# Work task
In the listing below, locate the lines that hold the string "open". Copy those lines.

# Dataset section
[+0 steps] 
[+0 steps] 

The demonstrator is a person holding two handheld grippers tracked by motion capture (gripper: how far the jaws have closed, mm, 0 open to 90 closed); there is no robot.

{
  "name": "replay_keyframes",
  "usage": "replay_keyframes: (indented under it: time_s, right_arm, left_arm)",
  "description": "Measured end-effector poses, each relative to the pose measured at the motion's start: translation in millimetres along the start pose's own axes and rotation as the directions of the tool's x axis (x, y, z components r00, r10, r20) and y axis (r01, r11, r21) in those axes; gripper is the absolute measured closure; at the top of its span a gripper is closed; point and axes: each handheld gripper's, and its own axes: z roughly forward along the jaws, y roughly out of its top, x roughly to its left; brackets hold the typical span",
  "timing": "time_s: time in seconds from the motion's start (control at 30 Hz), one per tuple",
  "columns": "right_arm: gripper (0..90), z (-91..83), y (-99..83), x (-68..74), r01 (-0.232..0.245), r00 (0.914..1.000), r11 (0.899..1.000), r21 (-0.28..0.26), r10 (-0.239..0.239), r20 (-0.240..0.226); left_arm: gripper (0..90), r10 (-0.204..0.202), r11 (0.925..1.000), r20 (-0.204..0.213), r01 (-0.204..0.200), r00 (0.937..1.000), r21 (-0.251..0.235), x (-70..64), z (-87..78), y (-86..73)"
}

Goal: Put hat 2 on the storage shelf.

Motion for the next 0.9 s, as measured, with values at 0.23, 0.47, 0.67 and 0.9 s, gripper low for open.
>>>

# Solution for this task
The demonstrator is a person holding two handheld grippers tracked by motion capture (gripper: how far the jaws have closed, mm, 0 open to 90 closed); there is no robot.
Motion for the next 0.9 s, as measured, with values at 0.23, 0.47, 0.67 and 0.9 s, gripper low for open.

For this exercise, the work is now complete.